= Renard Isle =

Man-made isand

Renard Isle is a man-made island, or confined disposal facility (CDF) in the lower Green Bay, Wisconsin, just northeast of the mouth of the Fox River (Wisconsin). Formerly called Kidney Island, it is 55 acres constructed in 1977 by the U.S. Army Corps of Engineers as a disposal site for dredged materials taken from the Fox River and Green Bay harbor entrance channel. The dredged material is contaminated with Polychlorinated Biphenyls (PCBs) that are known probable carcinogens to humans, as well as large amounts of furans, dioxins, mercury, lead, pentachlorophenol, and hundreds of other persistent toxic chemicals which cause serious health concerns for fish, wildlife, and humans. Many of the chemicals, such as mercury and lead, will never break down. Renard Isle hit its designed capacity to hold contaminated materials around 1993.

== History ==
The lower Fox River in Green Bay, WI, became a popular site for paper mills in the late 19th century, which slowly contributed to the bulk of pollution of the Fox River. During the mid-20th century, paper mills producing a PCB containing carbonless copy-paper began contaminating the waters. It is estimated that "between 1957 and 1971, 250,000 pounds of PCBs were released, contaminating 11 million tons of sediment" in and around the Fox River. Since the channel in the lower Fox River and Green Bay harbor entrance needed to be maintained to provide a suitable depth for ship traffic, dredging is done to remove sediment at the bottom. Since that sediment is contaminated with PCBs that do not naturally biodegrade, Renard Isle was constructed to house those dredge spoils. The man-made structure holds approximately 2.7 million cubic yards of contaminated dredgings.

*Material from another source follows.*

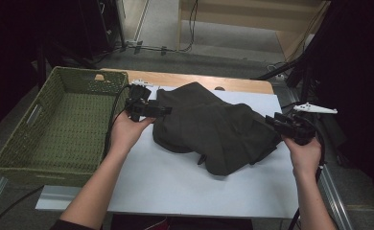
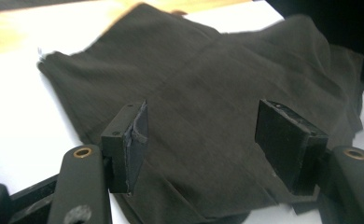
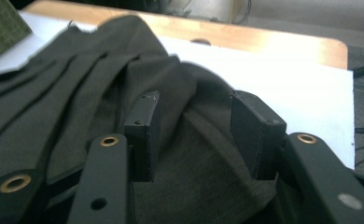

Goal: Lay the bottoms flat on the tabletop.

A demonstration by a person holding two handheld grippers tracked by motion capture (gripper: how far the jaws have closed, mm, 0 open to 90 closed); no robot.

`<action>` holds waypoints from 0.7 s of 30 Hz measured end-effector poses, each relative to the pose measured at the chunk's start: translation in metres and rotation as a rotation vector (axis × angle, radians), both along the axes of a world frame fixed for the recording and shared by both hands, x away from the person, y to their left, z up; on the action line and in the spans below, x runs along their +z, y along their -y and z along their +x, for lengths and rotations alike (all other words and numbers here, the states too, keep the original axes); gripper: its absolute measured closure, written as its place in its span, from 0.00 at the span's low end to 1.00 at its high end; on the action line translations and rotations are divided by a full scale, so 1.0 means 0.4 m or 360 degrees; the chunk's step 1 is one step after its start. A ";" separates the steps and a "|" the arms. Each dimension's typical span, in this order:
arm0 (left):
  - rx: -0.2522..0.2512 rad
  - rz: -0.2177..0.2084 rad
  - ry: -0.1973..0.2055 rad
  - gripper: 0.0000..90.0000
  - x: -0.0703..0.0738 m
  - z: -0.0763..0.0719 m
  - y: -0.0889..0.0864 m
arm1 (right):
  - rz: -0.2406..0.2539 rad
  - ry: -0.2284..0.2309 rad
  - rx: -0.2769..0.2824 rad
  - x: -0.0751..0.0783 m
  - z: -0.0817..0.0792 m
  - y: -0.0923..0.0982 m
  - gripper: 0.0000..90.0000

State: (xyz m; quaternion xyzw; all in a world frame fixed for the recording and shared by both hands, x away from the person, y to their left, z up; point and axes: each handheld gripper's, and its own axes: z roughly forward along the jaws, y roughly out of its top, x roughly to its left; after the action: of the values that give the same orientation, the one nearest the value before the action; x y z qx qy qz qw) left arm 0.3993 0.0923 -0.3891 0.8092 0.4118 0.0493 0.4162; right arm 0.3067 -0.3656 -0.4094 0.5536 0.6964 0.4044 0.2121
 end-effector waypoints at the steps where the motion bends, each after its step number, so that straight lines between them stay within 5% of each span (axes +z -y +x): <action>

Since 2010, the U.S. Army Corps has spent upwards of $4 million to cap the island and restore it to be suitable for recreational use. The island and its contaminated makeup is currently capped off with clay and covered with clean topsoil.

== Current Use ==
In 2010, the federal government opened up the project to construct an 850-foot causeway to Renard Isle for bids, and controversy arose when two local companies were denied with their bids of $684,000 and $763,000 to award the job to a Milwaukee firm located within a HUB zone for $2,400,000 instead. Coincidentally, the federal government budgeted $2,500,000 for the project.

Currently, the causeway to connect Renard Isle to the mainland for recreational use has not yet commenced due to a governmental dispute between Brown County and the city of Green Bay over an existing 16-foot-wide road, which would become a permanent easement to access the causeway. Brown County is pushing for its conversion into a permanent easement, while the city of Green Bay does not want to give up the land due to its location adjacent to Bay Beach Amusement Park.